— PROBLEM DESCRIPTION —
All lines from the entries below that contain the string "start" should be copied out.

[Data items]
+ + + +

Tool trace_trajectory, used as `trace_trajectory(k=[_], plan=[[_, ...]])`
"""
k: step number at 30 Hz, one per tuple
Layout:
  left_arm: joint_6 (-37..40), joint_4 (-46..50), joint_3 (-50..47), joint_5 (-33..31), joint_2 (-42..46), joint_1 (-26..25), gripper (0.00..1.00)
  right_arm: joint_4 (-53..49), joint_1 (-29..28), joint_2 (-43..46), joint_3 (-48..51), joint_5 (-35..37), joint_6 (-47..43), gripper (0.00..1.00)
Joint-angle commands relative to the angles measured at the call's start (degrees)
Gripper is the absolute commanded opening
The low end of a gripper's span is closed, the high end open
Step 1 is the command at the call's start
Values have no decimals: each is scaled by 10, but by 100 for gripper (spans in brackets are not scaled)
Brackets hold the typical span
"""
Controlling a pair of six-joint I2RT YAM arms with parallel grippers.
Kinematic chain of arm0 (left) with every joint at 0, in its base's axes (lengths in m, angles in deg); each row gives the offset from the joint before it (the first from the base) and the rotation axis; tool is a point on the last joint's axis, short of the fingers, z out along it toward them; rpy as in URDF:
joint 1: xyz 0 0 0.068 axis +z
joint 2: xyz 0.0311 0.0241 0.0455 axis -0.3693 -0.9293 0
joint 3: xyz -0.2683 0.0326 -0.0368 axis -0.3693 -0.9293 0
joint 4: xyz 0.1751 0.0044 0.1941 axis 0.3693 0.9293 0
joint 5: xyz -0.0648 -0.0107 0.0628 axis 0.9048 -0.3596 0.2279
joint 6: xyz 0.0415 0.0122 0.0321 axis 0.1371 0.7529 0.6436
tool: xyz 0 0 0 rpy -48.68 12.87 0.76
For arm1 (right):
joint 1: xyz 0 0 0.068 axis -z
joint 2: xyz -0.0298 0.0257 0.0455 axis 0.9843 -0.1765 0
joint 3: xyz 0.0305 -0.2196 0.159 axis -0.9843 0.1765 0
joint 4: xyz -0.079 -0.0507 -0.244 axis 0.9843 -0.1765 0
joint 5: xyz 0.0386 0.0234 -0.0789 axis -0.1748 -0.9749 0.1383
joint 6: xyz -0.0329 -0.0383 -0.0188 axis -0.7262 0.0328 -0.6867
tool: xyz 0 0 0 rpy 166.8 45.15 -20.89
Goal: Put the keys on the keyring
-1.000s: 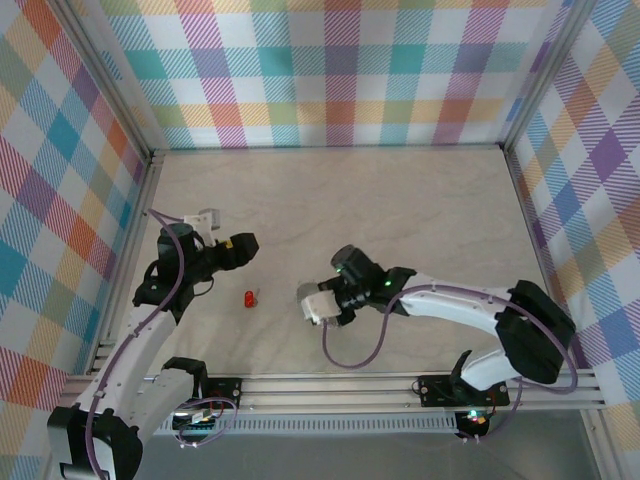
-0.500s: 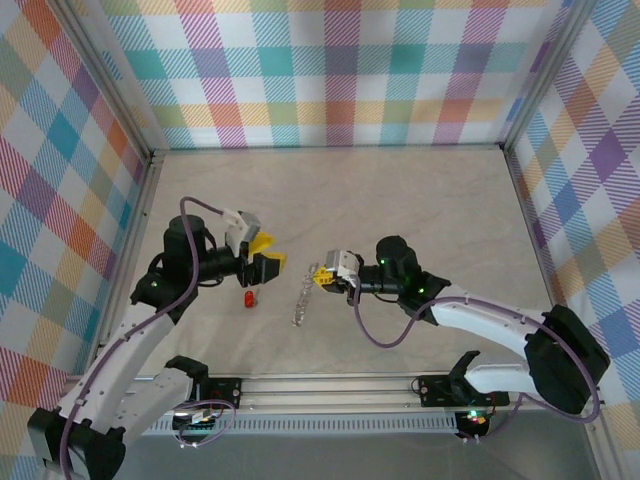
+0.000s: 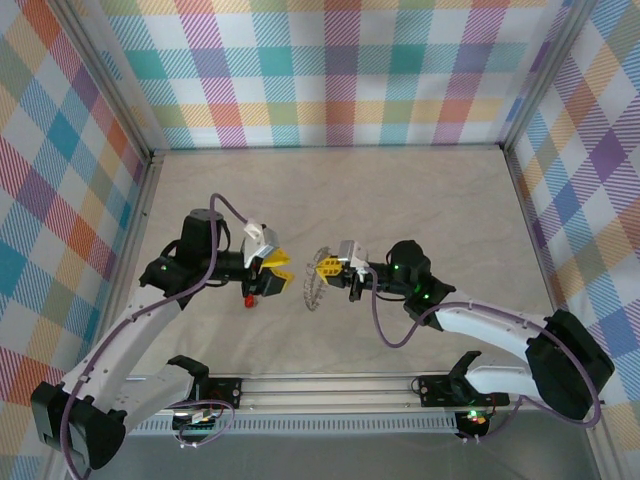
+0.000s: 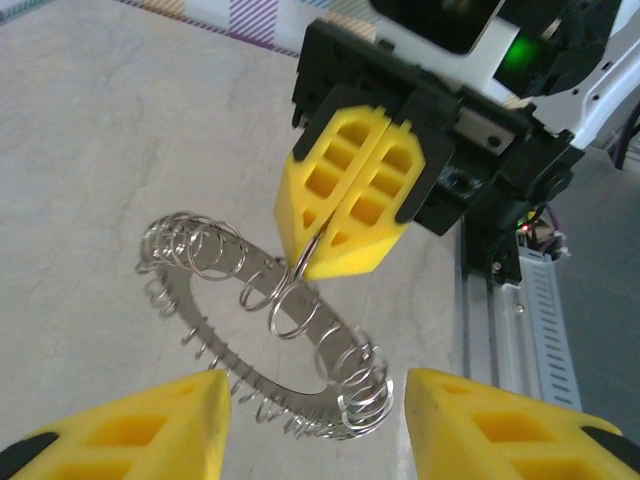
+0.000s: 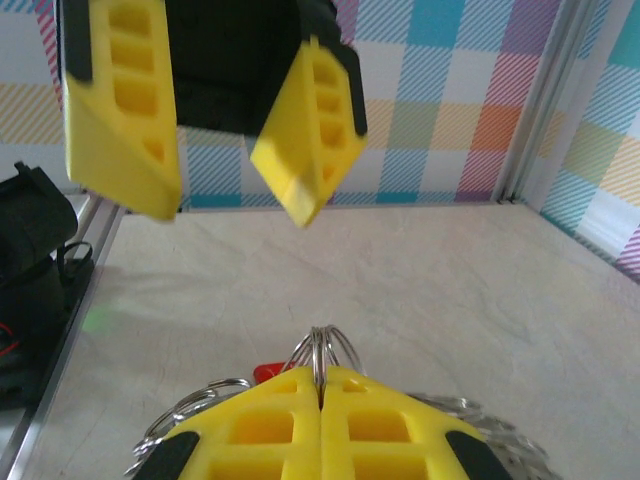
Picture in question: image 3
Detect small circuit board with led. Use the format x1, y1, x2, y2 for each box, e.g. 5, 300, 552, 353
458, 408, 490, 437

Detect grey metal sheet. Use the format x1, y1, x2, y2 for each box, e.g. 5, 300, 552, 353
64, 407, 601, 480

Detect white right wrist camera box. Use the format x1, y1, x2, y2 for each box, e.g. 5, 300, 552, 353
338, 239, 372, 275

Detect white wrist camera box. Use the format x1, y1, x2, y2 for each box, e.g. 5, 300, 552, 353
242, 219, 281, 269
338, 239, 372, 275

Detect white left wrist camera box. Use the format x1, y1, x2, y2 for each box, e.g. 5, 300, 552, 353
242, 219, 281, 269

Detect aluminium frame rail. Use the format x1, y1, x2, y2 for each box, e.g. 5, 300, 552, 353
42, 149, 164, 480

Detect slotted grey cable duct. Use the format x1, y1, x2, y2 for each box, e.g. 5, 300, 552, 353
122, 417, 461, 436

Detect aluminium frame corner post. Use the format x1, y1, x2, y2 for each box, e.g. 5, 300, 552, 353
499, 0, 596, 151
52, 0, 159, 161

+ + + +

— REPLY TO THE EXERCISE —
Joint-angle commands relative to the angles measured at the call's start (degrees)
Step 1 is the command at the call's start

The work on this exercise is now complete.